DEV Community

Henri Wang
Henri Wang

Posted on

why similar smooth gradient in all images indicate strong covariance? and how strong covariance is related to high variance?

Why Smooth Gradients → Strong Covariance → High Variance in PCA

To understand why smooth, consistent gradients across images lead to strong covariance and high variance in PCA, let’s break it down step-by-step with intuition, math, and examples.


1. Definitions Recap

  • Covariance: Measures how two pixels (or features) vary together across images.
    • High covariance: Pixels increase/decrease in sync.
    • Low covariance: Pixels change independently.
  • Variance: A special case of covariance (how a single pixel varies across images).

For a centered dataset ( X ) (size ( N \times D )), the covariance matrix ( C ) is:

[
C_{jk} = \frac{1}{N} \sum_{i=1}^N x_{ij} x_{ik},

]

where ( x_{ij} ) is the value of pixel ( j ) in image ( i ).


2. Smooth Gradients → Strong Covariance

Intuition

  • A smooth gradient (e.g., left-to-right lighting in faces) means:
    • Pixel values change slowly and predictably across the image.
    • All images share this pattern (e.g., left cheeks are always brighter than right cheeks).

Example

Consider two pixels, ( p_1 ) (left cheek) and ( p_2 ) (right cheek), across 3 face images:

| Image | ( p_1 ) | ( p_2 ) |

|-------|----------|----------|

| Face1 | +10 | +5 |

| Face2 | +8 | +4 |

| Face3 | +12 | +6 |

  • Covariance calculation: [ C_{12} = \frac{(10 \cdot 5) + (8 \cdot 4) + (12 \cdot 6)}{3} = \frac{50 + 32 + 72}{3} \approx 51.3. ]
    • High positive value because ( p_1 ) and ( p_2 ) scale together across images.

Why?

  • Smooth gradients create consistent pixel relationships.
  • If ( p_1 ) increases, ( p_2 ) also increases (but slightly less, due to gradient).
  • This consistency across images → large ( C_{jk} ).

3. Strong Covariance → High Variance

Link to Eigenvalues

PCA’s eigenvalues ( \lambda ) (variances) come from the covariance matrix ( C ):

[
C v = \lambda v.
]

  • Eigenvectors ( v ): Directions where pixel values co-vary strongly.
  • Eigenvalues ( \lambda ): Variance along those directions.

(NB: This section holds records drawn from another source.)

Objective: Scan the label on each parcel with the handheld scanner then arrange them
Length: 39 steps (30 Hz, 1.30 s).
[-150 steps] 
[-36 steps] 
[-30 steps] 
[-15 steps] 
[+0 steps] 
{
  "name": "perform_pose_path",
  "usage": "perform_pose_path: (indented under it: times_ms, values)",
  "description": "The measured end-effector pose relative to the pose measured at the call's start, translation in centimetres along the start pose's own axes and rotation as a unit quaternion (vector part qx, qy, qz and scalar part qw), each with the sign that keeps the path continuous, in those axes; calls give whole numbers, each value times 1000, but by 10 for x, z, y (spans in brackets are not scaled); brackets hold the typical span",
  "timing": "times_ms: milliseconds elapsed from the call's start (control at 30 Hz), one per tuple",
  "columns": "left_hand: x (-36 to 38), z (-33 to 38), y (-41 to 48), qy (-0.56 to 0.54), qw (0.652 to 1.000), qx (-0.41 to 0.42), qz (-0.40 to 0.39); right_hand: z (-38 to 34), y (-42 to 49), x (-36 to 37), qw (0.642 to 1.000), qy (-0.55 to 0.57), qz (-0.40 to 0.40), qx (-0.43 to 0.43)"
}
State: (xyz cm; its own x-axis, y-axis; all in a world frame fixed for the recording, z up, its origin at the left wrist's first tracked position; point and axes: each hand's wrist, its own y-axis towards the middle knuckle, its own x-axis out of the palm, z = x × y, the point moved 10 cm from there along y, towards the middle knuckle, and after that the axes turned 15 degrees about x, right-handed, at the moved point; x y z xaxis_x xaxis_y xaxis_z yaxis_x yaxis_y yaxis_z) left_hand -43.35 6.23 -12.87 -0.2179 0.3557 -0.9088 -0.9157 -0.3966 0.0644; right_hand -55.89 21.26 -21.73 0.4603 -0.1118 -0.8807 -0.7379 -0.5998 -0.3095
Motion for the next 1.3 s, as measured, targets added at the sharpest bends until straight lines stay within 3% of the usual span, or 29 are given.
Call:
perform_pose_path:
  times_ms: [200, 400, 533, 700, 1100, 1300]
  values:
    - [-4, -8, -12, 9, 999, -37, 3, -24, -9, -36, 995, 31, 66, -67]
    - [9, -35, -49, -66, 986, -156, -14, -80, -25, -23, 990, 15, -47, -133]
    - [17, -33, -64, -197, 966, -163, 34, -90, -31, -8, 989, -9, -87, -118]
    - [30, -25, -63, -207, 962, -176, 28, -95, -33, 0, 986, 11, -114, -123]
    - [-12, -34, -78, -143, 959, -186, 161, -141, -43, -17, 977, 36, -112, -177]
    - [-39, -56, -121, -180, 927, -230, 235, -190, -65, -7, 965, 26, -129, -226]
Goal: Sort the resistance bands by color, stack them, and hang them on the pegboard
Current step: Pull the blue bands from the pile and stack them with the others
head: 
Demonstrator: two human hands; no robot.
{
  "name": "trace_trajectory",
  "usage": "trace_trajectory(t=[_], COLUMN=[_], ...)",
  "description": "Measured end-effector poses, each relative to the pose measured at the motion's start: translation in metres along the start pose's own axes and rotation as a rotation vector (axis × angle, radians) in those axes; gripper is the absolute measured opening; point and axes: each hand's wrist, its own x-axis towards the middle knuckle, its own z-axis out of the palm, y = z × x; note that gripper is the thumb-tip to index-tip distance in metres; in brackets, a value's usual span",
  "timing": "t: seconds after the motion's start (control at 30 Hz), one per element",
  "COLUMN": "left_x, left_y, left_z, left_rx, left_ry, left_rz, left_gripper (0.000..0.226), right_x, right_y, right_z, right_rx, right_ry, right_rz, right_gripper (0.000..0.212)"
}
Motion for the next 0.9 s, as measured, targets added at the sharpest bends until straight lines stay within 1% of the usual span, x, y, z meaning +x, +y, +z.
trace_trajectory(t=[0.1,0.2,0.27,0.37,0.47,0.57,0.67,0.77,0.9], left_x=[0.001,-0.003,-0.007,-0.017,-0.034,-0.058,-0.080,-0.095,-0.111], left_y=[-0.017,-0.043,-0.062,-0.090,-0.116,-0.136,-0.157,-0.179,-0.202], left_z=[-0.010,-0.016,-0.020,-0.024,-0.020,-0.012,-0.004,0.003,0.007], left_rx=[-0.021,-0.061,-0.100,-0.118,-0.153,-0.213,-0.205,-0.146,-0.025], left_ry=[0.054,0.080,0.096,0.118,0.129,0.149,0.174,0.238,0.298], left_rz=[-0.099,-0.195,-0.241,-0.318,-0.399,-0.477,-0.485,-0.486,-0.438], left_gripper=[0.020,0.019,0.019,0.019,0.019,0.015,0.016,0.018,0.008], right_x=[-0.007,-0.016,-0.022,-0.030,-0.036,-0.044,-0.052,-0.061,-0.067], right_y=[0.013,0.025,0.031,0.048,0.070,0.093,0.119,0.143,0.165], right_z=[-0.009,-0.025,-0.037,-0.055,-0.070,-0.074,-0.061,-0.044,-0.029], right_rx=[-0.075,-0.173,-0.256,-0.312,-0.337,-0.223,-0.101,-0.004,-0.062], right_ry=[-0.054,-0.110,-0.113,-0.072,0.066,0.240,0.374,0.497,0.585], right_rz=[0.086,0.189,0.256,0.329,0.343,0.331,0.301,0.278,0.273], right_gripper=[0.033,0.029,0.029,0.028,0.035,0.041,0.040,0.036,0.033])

Why Smooth Gradients Maximize Variance

  1. Shared Structure: If all images have a left-to-right lighting gradient, PCA finds a direction ( v ) where:

    • Projecting images onto ( v ) yields large, consistent values (high variance).
    • Example: ( v ) might assign positive weights to left pixels and negative to right pixels.
  2. Variance Calculation:

    For eigenvector ( v ) aligned with the gradient:

    [
    \text{Var}(v) = \lambda = v^T C v.
    ]

    • Since ( C ) has large values for gradient-related pixels, ( \lambda ) is large.

Numerical Example

Suppose ( v = [1, -1] ) (left vs. right cheek):

[
\text{Var}(v) = [1, -1]^T \begin{bmatrix} C_{11} & C_{12} \ C_{21} & C_{22} \end{bmatrix} \begin{bmatrix} 1 \ -1 \end{bmatrix} = C_{11} + C_{22} - 2C_{12}.
]

If ( C_{12} ) is large (strong covariance), ( \text{Var}(v) ) dominates.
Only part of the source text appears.